> _Work required_
Whichever lines include the word "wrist", copy them as they appear in the data.

- - - -

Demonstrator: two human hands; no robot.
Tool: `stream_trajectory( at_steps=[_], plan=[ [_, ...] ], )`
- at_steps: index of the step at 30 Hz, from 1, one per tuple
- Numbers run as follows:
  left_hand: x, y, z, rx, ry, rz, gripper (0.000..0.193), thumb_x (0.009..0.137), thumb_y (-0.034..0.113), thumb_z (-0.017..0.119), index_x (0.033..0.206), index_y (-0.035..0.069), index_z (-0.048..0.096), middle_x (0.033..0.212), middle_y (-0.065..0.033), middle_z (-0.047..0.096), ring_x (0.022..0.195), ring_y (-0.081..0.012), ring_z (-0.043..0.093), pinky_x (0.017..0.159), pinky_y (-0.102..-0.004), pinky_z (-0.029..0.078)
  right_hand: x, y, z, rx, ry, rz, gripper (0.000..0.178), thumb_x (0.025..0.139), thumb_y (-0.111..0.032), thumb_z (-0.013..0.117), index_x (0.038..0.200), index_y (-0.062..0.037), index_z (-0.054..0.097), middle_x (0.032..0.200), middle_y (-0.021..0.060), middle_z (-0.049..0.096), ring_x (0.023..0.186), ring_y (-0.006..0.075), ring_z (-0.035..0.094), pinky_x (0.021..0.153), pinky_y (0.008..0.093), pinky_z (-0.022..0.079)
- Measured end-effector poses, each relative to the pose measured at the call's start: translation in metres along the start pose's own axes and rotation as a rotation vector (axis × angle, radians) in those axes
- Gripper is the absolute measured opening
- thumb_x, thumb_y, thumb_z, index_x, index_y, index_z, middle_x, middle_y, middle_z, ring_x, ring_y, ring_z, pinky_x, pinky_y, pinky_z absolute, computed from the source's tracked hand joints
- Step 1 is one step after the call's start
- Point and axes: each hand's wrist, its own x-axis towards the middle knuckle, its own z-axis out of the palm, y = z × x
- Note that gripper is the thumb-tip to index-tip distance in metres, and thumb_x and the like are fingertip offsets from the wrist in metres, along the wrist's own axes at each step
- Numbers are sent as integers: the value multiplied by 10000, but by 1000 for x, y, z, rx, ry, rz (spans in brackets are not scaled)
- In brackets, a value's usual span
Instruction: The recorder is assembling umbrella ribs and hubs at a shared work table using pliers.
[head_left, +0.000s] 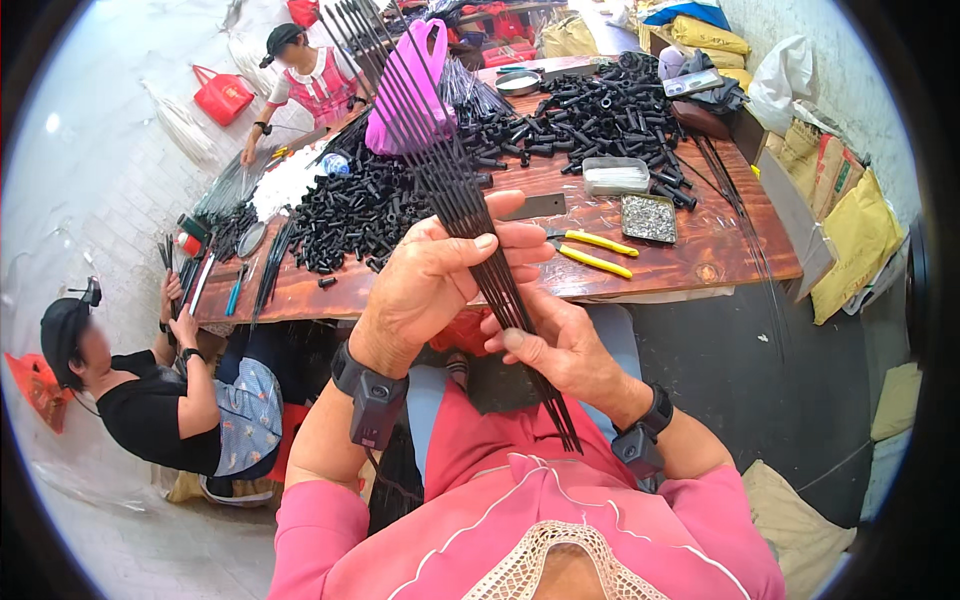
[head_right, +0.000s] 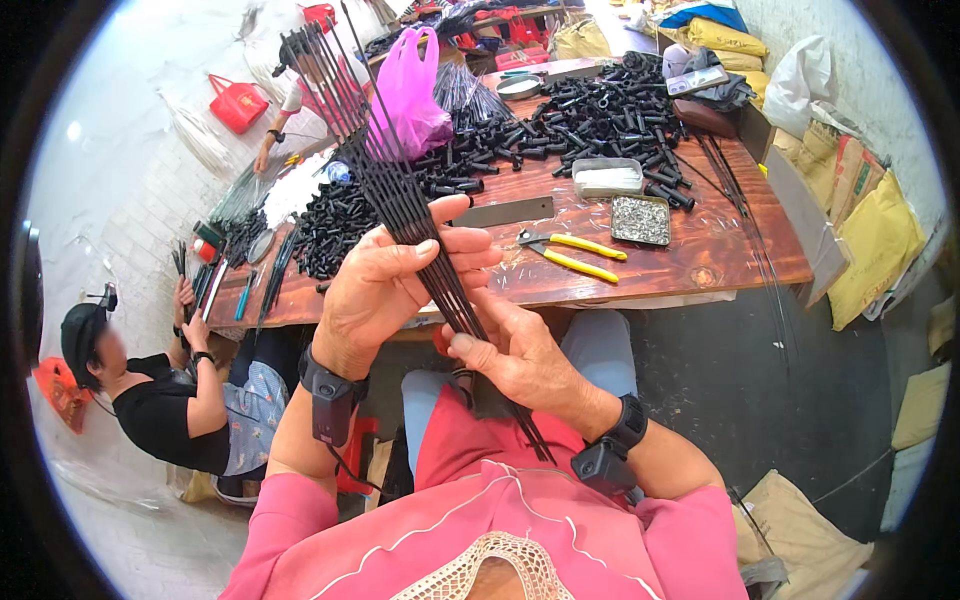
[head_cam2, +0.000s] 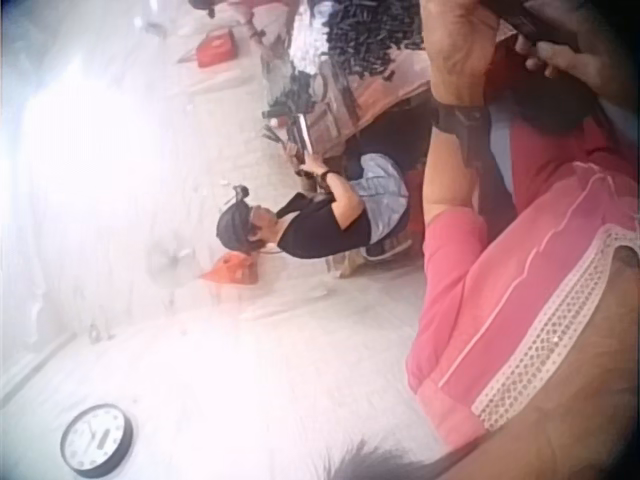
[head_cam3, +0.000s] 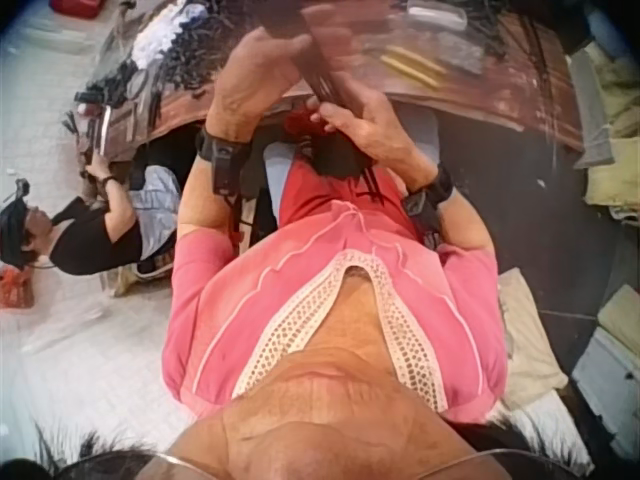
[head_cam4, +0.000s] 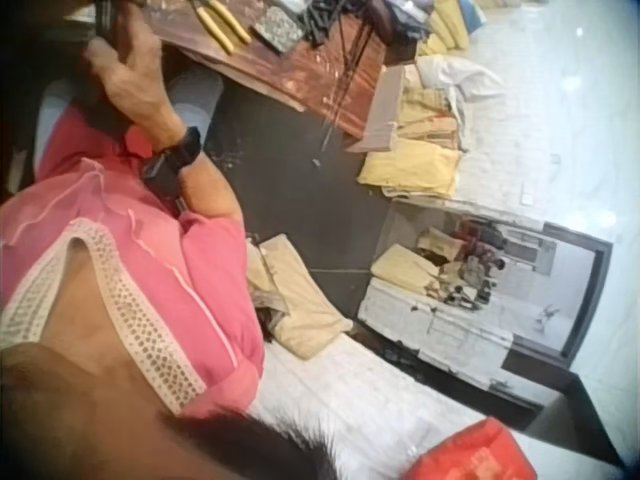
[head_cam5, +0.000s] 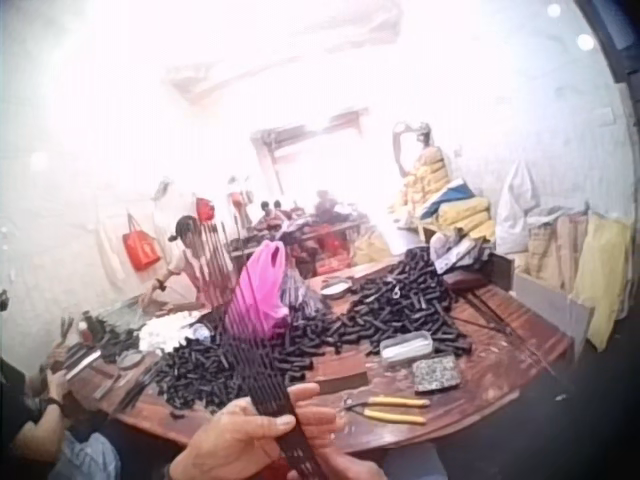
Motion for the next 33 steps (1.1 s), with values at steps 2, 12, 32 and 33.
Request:
stream_trajectory(
  at_steps=[2,12,32,33],
  plan=[
    [1,-1,-2,-8,12,-5,558,890,43,586,1399,-36,371,1231,-294,574,1171,-428,558,1017,-545,450,0,1,-12,-42,-102,-8,322,988,-177,544,1237,28,550,892,28,651,827,78,605,738,226,497],
    [3,-3,-8,-50,12,39,553,898,45,576,1404,-32,368,1207,-281,593,1151,-426,573,996,-548,468,12,4,-15,-164,-8,92,310,991,-220,542,1169,24,613,938,74,697,888,132,652,752,253,528],
    [74,41,-34,227,-122,11,555,933,163,594,1405,-32,375,1175,-221,632,1109,-351,618,979,-478,492,94,-38,-46,-790,-213,128,247,819,-207,611,780,31,664,655,151,649,692,260,669,642,384,504],
    [90,49,-43,266,-138,24,552,941,176,589,1405,-32,375,1172,-219,633,1113,-355,614,973,-479,497,110,-36,-56,-813,-179,64,262,803,-230,633,782,30,664,660,153,647,676,254,661,635,388,501]
  ],
)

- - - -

> _Result below_
- Point and axes: each hand's wrist, its own x-axis towards the middle knuckle, its own z-axis out of the palm, y = z × x
- Note that gripper is the thumb-tip to index-tip distance in metres, and thumb_x and the like are fingertip offsets from the wrist in metres, along the wrist's own axes at each step

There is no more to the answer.